JPH04369546A - Manufacture of ink jet recording head - Google Patents

Abstract

PURPOSE:To enhance the characteristics of a head by setting the viscosity resistance and inertial resistance of an ink passage to the optimum values by forming a flow passage substrate from two or more photosensitive resin layers. CONSTITUTION:A first layer photosensitive resin 2a is laminated to a glass substrate 1 to be exposed through a first mask pattern and a second layer photosensitive resin 2b is further laminated to said first layer resin to be exposed through a second mask pattern and the unexposed parts of the photosensitive resins 2a, 2b are developed to form the flow passage substrate of an ink jet recording head having nozzles 5a, pressure chambers 5b, flow passages 5c, an ink reservoir 5d respectively different in depth.

Description

[Detailed description of the invention]

0001

BACKGROUND OF THE INVENTION 1. Field of the Invention The present invention relates to a method for manufacturing an ink jet recording head that performs recording by jetting ink and forming flying droplets.

0002

2. Description of the Related Art In a conventional method for manufacturing an inkjet recording head using a photosensitive resin, it is known that an ink flow path is formed using a single layer of photosensitive resin, as described in Japanese Patent Laid-Open No. 57-43876. It was getting worse.

0003

[Problems to be Solved by the Invention] The viscous resistance R and the inertial resistance M of the ink flow path of an inkjet recording head are important factors that govern the characteristics of the head. For example, in order to improve vibration damping, it is necessary to R, i.e., a shallow and narrow part of the flow path, and in order to lower the drive voltage and obtain high responsiveness, a small inertial resistance M, i.e., a deep and wide part of the flow path, is required, and the two points coexist. In order to achieve this, in the ink flow path described above, the only way to obtain viscous resistance is to narrow the width, which is dependent on the resolution of the photosensitive resin, and there is a problem that this cannot be achieved with the current configuration of photosensitive resin. Ta.

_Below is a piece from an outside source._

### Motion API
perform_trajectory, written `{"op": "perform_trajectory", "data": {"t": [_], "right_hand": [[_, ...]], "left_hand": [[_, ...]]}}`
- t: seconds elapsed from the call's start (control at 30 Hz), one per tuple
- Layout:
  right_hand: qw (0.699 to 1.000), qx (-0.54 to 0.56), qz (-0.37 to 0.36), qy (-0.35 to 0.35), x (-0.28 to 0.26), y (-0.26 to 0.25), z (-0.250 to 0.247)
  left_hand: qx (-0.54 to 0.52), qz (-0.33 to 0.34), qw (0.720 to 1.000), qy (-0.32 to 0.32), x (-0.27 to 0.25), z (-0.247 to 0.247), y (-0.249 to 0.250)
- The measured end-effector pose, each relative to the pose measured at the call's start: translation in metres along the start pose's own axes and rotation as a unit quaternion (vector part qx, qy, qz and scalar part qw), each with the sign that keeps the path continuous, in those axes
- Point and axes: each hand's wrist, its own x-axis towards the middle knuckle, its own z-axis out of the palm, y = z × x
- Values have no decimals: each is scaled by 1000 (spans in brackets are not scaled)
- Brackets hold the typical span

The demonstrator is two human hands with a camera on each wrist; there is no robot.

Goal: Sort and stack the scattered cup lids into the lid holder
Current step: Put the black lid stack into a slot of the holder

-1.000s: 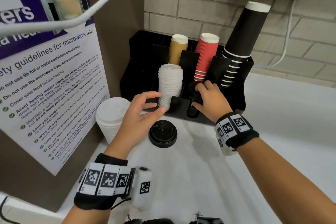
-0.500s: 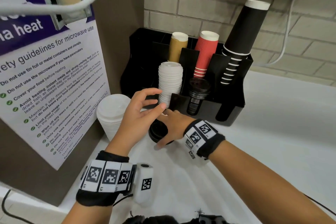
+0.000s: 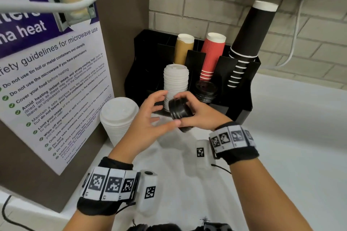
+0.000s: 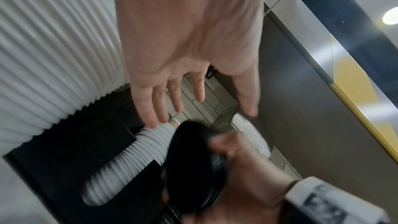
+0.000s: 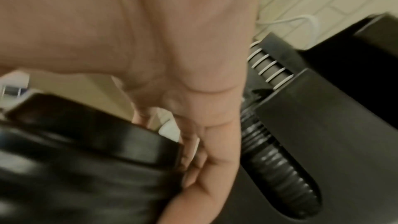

Therefore, in order to increase the degree of freedom in setting parameters governing head characteristics such as viscous resistance and inertial resistance of the ink flow path, the present invention forms a flow path substrate with two or more photosensitive resin layers. The objective is to obtain a head with excellent flight characteristics by providing a plurality of channel depths.

[0005]

[Means for Solving the Problems] An inkjet recording head using a photosensitive resin is characterized in that a channel substrate is formed of two or more photosensitive resin layers.

[0006]

DESCRIPTION OF THE PREFERRED EMBODIMENTS Examples of the present invention are shown in the drawings. 1 to 5 are process diagrams showing a method of manufacturing a channel substrate for an inkjet recording head according to the present invention.

In FIG. 1, a first layer of photosensitive resin 2a is laminated onto a glass substrate 1.

In FIG. 2, the first layer photosensitive resin 2a of FIG.
is exposed by a light source 9 of a high-pressure mercury lamp using the first mask pattern 3 for creating the deep part of the ink flow path, that is, the pressure chamber 5b and the ink reservoir 5d (see FIG. 4).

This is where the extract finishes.